- What needs to be done
As soon as the line containing "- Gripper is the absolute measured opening" appears in the material below, start returning lines exactly, and end with the line containing "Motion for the".

- Material provided
┌──

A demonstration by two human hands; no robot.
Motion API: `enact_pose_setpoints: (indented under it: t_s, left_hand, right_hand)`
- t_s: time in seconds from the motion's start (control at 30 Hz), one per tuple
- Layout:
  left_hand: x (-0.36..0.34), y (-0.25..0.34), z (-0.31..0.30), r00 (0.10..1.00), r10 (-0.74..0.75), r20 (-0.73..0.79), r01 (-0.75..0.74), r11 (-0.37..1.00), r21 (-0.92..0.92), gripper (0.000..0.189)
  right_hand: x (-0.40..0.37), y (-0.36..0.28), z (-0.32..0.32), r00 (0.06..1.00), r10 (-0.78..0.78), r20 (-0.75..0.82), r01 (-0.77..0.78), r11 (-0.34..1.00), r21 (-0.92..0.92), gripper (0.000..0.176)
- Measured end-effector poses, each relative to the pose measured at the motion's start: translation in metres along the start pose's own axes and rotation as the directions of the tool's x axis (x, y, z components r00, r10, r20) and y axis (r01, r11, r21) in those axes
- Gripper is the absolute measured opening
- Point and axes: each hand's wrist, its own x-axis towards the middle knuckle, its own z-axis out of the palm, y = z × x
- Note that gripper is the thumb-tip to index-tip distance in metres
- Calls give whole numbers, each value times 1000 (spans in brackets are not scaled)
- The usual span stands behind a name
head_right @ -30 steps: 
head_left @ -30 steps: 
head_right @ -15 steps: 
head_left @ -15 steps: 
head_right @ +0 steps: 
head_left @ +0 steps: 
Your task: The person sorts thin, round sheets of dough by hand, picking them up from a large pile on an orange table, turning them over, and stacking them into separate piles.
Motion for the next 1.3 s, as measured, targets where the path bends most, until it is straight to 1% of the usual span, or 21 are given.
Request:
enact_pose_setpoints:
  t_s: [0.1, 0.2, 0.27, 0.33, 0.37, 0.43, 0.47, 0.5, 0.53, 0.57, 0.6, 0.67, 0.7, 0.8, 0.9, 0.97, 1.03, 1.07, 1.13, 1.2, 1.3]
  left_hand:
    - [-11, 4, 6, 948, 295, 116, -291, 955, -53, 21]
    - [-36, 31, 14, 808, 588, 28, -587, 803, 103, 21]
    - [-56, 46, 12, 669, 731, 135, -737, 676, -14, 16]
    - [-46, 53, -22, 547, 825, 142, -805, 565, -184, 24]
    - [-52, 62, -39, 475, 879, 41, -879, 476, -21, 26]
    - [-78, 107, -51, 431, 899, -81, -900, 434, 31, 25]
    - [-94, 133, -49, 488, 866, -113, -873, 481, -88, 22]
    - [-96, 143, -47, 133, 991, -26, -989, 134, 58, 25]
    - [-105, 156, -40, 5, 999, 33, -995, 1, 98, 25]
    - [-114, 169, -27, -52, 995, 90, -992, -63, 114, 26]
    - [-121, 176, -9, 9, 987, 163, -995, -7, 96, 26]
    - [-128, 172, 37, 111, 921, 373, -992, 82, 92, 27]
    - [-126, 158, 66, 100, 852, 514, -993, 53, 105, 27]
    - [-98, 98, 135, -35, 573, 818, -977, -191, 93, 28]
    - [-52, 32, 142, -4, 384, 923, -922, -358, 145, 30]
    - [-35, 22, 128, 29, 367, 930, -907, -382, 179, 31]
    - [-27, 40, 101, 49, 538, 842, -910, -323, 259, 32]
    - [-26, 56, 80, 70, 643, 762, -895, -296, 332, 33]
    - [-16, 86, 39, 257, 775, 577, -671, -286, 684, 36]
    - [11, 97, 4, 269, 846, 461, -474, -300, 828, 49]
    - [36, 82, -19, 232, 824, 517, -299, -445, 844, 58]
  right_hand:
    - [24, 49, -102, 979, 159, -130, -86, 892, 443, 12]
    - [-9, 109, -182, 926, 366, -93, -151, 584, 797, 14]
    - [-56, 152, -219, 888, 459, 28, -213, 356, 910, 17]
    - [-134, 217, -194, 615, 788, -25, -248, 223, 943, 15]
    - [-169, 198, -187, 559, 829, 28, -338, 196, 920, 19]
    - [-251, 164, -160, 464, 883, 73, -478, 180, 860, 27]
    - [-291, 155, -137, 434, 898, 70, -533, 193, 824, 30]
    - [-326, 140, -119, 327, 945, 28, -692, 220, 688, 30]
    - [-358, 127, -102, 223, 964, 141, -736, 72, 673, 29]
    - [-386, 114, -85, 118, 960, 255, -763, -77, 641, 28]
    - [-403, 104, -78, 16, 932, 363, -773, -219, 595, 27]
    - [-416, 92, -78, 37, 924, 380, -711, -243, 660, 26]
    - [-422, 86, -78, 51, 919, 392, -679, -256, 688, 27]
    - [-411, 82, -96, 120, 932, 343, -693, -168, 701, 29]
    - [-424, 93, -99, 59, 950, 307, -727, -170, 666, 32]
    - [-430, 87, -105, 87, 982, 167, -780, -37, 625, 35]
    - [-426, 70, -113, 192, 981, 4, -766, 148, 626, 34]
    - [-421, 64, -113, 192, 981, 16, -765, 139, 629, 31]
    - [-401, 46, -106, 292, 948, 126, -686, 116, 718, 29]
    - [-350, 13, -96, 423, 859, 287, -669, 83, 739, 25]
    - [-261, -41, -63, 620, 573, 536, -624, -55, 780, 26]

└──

- Answer to this exercise
- Gripper is the absolute measured opening
- Point and axes: each hand's wrist, its own x-axis towards the middle knuckle, its own z-axis out of the palm, y = z × x
- Note that gripper is the thumb-tip to index-tip distance in metres
- Calls give whole numbers, each value times 1000 (spans in brackets are not scaled)
- The usual span stands behind a name
head_right @ -30 steps: 
head_left @ -30 steps: 
head_right @ -15 steps: 
head_left @ -15 steps: 
head_right @ +0 steps: 
head_left @ +0 steps: 
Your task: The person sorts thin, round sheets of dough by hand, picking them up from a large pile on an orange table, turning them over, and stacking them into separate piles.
Motion for the next 1.3 s, as measured, targets where the path bends most, until it is straight to 1% of the usual span, or 21 are given.

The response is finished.